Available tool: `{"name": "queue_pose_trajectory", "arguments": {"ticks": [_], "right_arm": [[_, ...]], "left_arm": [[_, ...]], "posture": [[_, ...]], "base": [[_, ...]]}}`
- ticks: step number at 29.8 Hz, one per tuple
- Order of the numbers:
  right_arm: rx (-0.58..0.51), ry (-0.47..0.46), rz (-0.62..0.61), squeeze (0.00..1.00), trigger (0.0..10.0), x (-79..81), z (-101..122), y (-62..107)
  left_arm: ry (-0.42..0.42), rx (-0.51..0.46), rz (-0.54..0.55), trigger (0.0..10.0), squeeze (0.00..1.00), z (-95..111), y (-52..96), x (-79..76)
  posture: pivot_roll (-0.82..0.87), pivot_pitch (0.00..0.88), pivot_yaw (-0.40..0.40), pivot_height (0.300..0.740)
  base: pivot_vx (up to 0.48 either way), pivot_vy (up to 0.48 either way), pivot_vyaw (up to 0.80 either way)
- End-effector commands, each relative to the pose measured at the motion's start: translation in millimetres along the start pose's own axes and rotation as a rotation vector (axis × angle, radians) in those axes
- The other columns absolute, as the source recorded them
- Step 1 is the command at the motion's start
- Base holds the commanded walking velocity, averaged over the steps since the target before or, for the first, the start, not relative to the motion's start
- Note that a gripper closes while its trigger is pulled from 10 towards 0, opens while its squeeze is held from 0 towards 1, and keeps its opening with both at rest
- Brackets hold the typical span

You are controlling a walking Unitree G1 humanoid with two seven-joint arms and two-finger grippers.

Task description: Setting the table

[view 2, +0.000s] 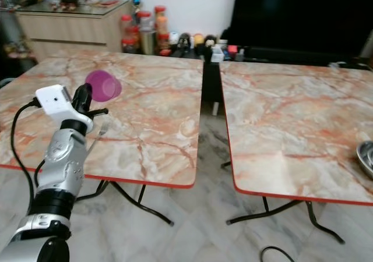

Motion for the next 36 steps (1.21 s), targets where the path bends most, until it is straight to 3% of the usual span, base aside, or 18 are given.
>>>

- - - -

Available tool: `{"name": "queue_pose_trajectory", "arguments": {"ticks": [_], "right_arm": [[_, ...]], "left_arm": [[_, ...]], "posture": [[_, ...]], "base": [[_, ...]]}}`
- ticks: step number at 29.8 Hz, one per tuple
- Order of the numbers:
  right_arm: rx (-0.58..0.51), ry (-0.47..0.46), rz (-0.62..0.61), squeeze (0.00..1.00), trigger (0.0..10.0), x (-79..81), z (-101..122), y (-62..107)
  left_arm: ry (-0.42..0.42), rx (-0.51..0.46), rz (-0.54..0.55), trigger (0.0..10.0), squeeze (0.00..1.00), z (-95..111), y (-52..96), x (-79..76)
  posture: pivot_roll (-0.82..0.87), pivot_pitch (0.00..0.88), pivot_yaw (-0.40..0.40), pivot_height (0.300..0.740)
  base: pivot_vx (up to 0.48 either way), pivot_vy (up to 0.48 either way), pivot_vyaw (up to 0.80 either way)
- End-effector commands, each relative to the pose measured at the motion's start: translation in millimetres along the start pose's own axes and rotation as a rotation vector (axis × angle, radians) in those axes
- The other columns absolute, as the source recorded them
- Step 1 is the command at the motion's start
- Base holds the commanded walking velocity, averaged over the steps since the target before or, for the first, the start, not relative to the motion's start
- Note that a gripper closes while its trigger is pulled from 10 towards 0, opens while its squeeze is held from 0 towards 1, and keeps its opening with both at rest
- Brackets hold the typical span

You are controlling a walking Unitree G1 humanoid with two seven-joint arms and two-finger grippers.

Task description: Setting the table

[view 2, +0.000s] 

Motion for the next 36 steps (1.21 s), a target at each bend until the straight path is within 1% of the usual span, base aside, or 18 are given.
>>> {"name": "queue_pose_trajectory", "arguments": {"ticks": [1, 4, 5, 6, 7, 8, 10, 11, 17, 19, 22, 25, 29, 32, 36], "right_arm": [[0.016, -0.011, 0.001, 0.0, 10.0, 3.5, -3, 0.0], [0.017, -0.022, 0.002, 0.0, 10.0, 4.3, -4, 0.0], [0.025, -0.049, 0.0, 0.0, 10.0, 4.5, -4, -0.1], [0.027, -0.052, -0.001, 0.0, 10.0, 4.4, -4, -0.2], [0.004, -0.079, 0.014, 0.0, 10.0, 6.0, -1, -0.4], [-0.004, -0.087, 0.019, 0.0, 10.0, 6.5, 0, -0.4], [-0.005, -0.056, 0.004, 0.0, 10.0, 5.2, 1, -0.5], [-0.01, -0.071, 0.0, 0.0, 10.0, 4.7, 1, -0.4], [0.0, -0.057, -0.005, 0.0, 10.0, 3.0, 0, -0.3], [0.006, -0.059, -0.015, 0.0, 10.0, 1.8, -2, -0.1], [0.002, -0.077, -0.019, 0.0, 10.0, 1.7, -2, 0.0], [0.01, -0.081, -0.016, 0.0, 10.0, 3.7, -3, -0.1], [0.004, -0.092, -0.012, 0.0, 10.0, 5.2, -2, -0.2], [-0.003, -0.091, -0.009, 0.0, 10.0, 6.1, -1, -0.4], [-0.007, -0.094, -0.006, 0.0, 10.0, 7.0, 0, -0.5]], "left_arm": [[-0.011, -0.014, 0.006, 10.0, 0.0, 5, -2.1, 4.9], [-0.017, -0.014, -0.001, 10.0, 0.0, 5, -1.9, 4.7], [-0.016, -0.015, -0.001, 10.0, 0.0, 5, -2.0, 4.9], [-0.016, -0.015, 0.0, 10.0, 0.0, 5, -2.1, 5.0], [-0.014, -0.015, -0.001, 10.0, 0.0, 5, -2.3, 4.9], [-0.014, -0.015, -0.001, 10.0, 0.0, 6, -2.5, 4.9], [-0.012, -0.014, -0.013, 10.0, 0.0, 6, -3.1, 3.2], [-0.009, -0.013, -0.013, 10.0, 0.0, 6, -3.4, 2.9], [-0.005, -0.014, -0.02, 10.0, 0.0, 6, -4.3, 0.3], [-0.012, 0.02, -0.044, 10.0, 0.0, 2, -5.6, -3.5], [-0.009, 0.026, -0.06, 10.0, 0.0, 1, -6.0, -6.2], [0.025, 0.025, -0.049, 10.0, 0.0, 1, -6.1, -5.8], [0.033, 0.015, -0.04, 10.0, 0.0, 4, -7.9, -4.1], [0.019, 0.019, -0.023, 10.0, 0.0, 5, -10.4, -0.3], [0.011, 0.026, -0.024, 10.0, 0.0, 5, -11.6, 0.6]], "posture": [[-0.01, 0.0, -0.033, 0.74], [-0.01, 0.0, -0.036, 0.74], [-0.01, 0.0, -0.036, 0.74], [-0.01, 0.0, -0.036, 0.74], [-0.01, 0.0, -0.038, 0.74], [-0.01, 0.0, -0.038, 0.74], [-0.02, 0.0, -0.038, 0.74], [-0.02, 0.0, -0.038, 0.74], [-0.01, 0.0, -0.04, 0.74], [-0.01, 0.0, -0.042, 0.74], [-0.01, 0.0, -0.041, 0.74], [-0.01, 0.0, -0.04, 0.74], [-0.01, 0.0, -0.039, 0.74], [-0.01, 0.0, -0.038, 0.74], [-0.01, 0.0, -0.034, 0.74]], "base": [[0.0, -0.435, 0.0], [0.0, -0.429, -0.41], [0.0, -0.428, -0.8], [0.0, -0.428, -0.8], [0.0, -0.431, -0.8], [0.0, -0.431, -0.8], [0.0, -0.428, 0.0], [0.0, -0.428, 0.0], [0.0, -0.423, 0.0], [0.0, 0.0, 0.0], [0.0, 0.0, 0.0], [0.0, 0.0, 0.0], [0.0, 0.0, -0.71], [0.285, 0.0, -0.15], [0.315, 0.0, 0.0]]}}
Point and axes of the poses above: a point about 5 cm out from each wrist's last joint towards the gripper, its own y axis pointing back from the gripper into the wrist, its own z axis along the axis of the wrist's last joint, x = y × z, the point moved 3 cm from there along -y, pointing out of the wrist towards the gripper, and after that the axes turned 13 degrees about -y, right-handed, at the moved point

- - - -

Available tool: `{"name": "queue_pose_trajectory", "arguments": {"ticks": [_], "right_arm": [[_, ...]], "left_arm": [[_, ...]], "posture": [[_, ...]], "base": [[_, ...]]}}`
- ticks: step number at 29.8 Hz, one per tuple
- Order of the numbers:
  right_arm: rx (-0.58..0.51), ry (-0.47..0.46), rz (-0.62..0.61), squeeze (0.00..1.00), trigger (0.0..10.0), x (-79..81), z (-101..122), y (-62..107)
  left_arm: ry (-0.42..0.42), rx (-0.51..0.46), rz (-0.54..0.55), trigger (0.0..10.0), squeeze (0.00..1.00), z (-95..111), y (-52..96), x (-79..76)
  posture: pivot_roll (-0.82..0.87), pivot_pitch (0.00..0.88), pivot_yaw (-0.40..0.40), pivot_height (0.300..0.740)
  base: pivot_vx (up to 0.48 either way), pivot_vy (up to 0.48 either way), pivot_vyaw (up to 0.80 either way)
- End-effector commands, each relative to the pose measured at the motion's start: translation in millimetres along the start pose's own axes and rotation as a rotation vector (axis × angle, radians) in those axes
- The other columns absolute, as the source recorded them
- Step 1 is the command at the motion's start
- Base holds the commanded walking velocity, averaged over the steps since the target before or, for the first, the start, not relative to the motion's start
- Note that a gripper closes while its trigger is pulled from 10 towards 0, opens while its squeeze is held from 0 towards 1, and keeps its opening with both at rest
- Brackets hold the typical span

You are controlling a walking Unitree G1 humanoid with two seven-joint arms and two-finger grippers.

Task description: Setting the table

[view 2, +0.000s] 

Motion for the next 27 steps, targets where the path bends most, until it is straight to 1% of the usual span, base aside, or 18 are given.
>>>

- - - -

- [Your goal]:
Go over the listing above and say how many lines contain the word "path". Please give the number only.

- [Output of the exercise]:
3